CVE-2025-10232 is a medium-severity path traversal vulnerability identified in the 299ko software, specifically affecting versions up to and including 2.0.0. The vulnerability resides in the getSentDir/delete function within the FileManagerAPIController.php file of the filemanager plugin. An attacker can exploit this flaw by manipulating input parameters to traverse directories outside the intended file system scope, potentially accessing or deleting arbitrary files on the server. The vulnerability is remotely exploitable without requiring user interaction or authentication, increasing its risk profile. The CVSS 4.0 vector indicates network attack vector (AV:N), low attack complexity (AC:L), no privileges required (PR:L - low privileges needed), no user interaction (UI:N), and partial impacts on confidentiality, integrity, and availability (VC:N, VI:L, VA:L). The vendor has not responded to disclosure attempts, and no official patches are currently available. Although public exploit code exists, there are no confirmed reports of exploitation in the wild at this time. The vulnerability's root cause is insufficient validation or sanitization of file path inputs, allowing attackers to escape the intended directory context and manipulate files arbitrarily. This can lead to unauthorized data disclosure, data loss, or service disruption depending on the files accessed or deleted.

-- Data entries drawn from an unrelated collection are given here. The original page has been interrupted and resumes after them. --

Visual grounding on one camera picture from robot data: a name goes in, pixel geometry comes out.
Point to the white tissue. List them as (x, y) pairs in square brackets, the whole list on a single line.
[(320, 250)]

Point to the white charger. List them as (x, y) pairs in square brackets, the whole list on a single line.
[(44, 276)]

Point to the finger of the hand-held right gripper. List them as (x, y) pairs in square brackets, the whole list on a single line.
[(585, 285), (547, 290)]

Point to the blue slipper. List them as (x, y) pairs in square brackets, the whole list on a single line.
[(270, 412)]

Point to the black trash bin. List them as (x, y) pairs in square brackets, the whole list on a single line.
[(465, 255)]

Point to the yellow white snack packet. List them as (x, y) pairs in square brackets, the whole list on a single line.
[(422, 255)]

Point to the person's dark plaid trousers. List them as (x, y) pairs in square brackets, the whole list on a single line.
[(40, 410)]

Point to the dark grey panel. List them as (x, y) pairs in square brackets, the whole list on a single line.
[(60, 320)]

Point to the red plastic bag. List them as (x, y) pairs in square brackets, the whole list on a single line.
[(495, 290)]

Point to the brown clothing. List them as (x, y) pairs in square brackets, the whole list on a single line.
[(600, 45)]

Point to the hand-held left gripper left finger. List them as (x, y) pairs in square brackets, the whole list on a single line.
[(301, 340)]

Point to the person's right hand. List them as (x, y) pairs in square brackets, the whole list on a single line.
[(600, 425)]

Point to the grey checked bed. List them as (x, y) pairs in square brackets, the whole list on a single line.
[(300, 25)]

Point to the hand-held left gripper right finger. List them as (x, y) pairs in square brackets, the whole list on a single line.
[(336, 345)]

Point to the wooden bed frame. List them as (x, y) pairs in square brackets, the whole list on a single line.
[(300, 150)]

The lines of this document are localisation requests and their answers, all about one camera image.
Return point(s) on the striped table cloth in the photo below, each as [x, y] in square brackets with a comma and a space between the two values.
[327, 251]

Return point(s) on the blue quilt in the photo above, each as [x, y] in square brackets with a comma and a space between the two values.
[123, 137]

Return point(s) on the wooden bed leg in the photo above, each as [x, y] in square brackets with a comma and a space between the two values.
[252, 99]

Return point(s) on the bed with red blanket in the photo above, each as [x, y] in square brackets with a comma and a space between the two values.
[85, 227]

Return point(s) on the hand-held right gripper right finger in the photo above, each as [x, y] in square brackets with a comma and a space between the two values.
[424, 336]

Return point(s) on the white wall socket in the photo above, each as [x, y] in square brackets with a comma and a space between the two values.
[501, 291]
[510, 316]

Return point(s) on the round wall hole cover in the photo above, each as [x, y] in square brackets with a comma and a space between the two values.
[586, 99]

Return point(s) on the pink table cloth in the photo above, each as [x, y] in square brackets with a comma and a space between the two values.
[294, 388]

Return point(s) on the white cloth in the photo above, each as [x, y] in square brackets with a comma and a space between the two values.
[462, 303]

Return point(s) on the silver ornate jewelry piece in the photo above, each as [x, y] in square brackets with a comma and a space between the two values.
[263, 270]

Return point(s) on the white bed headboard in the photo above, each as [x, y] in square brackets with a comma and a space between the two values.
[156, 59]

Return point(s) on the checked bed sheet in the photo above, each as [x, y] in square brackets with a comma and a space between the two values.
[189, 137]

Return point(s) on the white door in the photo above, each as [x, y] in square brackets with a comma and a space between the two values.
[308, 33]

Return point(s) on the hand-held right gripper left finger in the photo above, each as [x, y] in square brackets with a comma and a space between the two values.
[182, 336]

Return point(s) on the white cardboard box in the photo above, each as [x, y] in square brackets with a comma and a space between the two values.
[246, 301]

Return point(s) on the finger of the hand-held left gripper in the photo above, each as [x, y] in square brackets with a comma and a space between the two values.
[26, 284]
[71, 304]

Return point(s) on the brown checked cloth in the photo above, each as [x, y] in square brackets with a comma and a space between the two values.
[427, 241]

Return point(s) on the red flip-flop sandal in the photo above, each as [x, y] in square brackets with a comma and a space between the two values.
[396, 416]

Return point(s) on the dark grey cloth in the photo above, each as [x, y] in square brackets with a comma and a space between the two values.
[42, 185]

For European organizations using 299ko version 2.0.0 or earlier, this vulnerability poses a tangible risk to the confidentiality, integrity, and availability of critical data and systems. Path traversal attacks can lead to unauthorized access to sensitive files such as configuration files, credentials, or business data, potentially resulting in data breaches or leakage of personal data protected under GDPR. Additionally, the ability to delete files remotely can disrupt business operations, cause data loss, or facilitate further compromise by removing security controls or logs. Since the vulnerability requires only low privileges and no user interaction, attackers can automate exploitation, increasing the threat level. Organizations relying on 299ko for file management in web applications or intranet portals may face operational disruptions and reputational damage if exploited. The lack of vendor response and patches further exacerbates the risk, requiring organizations to implement compensating controls promptly.

Given the absence of official patches, European organizations should implement the following specific mitigations: 1) Immediately audit and restrict access to the vulnerable 299ko instances, limiting exposure to trusted networks and IP addresses only. 2) Employ web application firewalls (WAFs) with custom rules to detect and block path traversal patterns targeting the FileManagerAPIController.php endpoints, particularly the getSentDir/delete functions. 3) Conduct thorough input validation and sanitization at the application or proxy level to reject suspicious path traversal payloads (e.g., sequences like '../'). 4) Monitor logs for unusual file access or deletion attempts related to the filemanager plugin and set up alerts for anomalous activities. 5) Where feasible, isolate the 299ko application in a sandboxed environment with minimal privileges and restrict file system permissions to prevent unauthorized file access or deletion beyond necessary directories. 6) Plan for migration or upgrade to a secure alternative or future patched version once available. 7) Educate IT and security teams about this vulnerability and ensure incident response plans include steps for potential exploitation scenarios.